1953 American TV game show

Bank on the Stars is an American game show that aired on CBS and NBC from 1953 to 1954. The series was hosted by Jack Paar, Bill Cullen, and Jimmy Nelson. Roger Price, Olin Tice and Bill McCord were the announcers.

==Broadcast history==
===CBS (1953)===
Bank on the Stars premiered on June 20, 1953. The Saturday night game show was hosted by Jack Paar. The debut episode aired at 9:00 PM ET; subsequent airings were shown at 9:30 PM ET. Its run on CBS ended on August 8, 1953.

===NBC (1954)===
Replacing The Spike Jones Show, the series returned May 15, 1954, on NBC. It occupied the 8:00 PM ET time slot on Saturday nights. Bill Cullen was the host for the first several weeks until Jimmy Nelson took over in July. The final episode aired on August 21, 1954.

==Gameplay==
Bank on the Stars was a memory game in which contestants, competing in two-person teams, viewed scenes from recently released feature films and were quizzed on what they had just seen. Each correct response earns the winning team $50, and the team with the most money at the end of the game advanced to the bonus round. There, the contestants were asked more difficult questions about a different movie but they could only hear, not see, the film clip.

==Critical response==
A review of the program's premiere episode in The New York Times said that Paar's opening monologue "left one wishing for something more substantial" and indicated that he lacked "mature confidence". The review also found fault with the show's format of quizzing contestants about film scenes that they had just viewed. It concluded, "If any effort was made to make the proceedings entertaining, such effort was not recognizable on the premiere."

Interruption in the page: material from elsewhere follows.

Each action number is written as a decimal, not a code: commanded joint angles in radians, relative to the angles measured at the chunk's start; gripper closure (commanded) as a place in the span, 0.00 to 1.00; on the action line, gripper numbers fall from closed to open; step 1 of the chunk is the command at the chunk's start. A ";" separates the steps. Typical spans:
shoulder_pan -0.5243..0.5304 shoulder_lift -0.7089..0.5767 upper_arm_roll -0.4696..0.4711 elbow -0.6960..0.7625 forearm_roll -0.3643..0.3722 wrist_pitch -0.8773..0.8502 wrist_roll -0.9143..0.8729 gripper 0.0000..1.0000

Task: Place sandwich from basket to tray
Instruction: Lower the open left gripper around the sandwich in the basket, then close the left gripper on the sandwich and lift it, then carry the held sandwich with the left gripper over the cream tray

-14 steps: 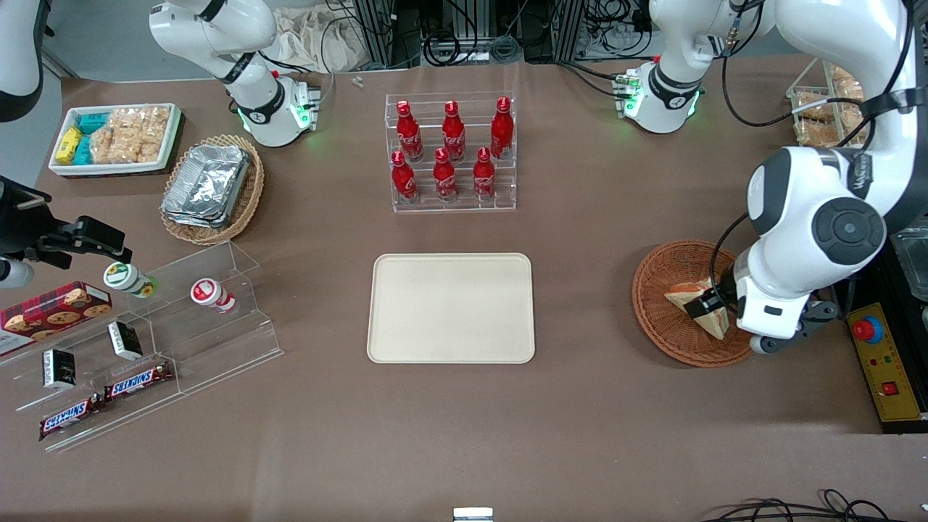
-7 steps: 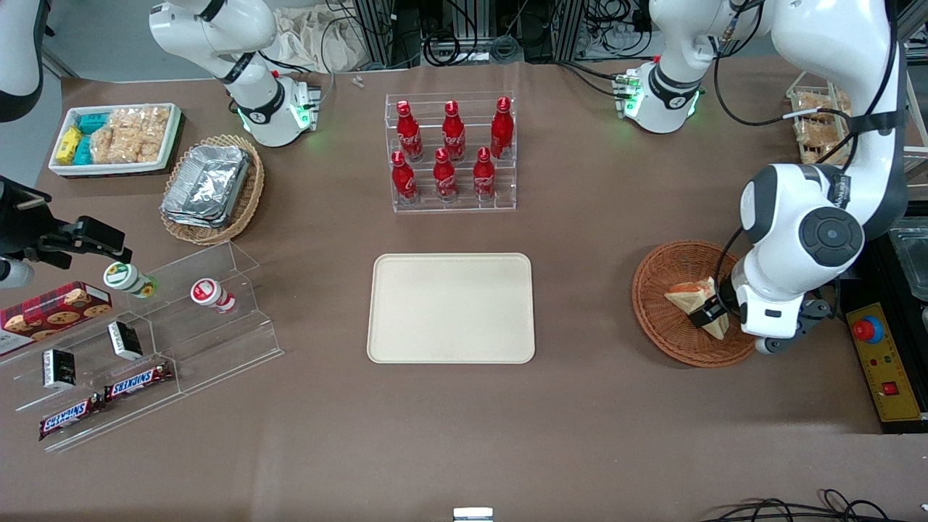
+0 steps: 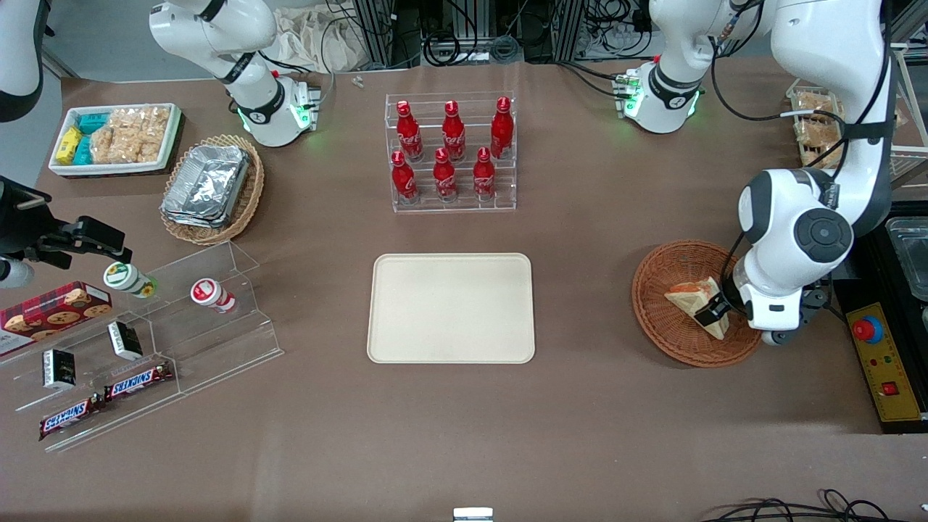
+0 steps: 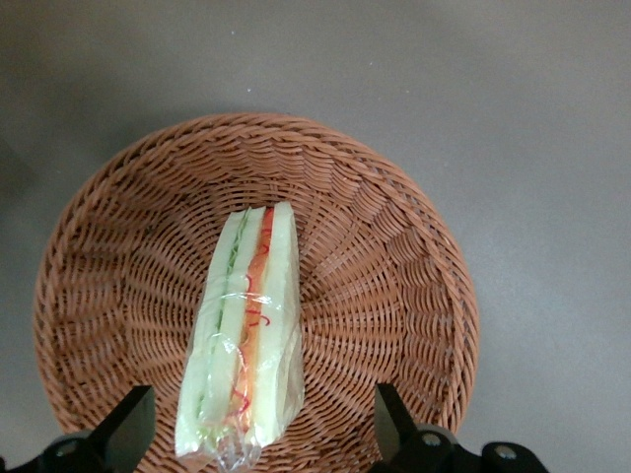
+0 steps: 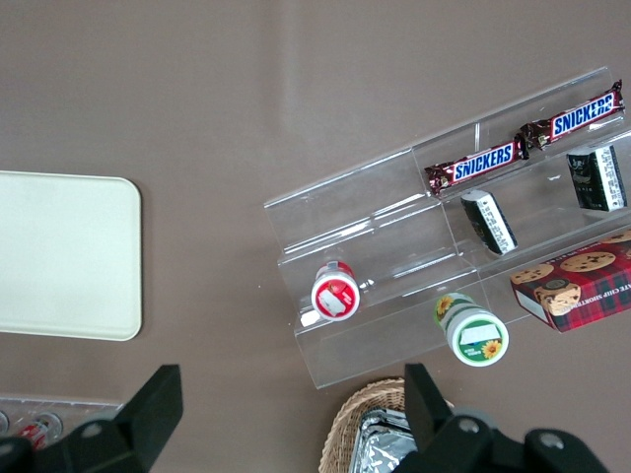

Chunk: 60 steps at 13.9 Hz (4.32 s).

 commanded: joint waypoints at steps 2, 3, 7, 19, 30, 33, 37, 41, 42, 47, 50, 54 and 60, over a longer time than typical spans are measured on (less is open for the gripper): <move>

John Crosby described Paar's work as quizmaster as "a sort of weak mixture of Bob Hope and Arthur Godfrey — Telling jokes like the former and exuding charm like the latter". Crosby wrote that none of the questions that he saw were "hard enough to tax the intellect of a six-year-old child, though they occasionally tax those of the contestants." He also noted, "The female contestants seem to be selected for their looks rather than the nimbleness of their minds".

An Associated Press review of the NBC version of the program commented, "Take Bill Cullen out of the latest version of a TV quiz, Bank on the Stars, and there would not be much left."

The trade publication Variety commented that replacing Cullen with Nelson as host did not improve the program. "It's a basically bad session," the review said — rather than blaming the hosts. The review added, "The question and answer periods lack complete interest."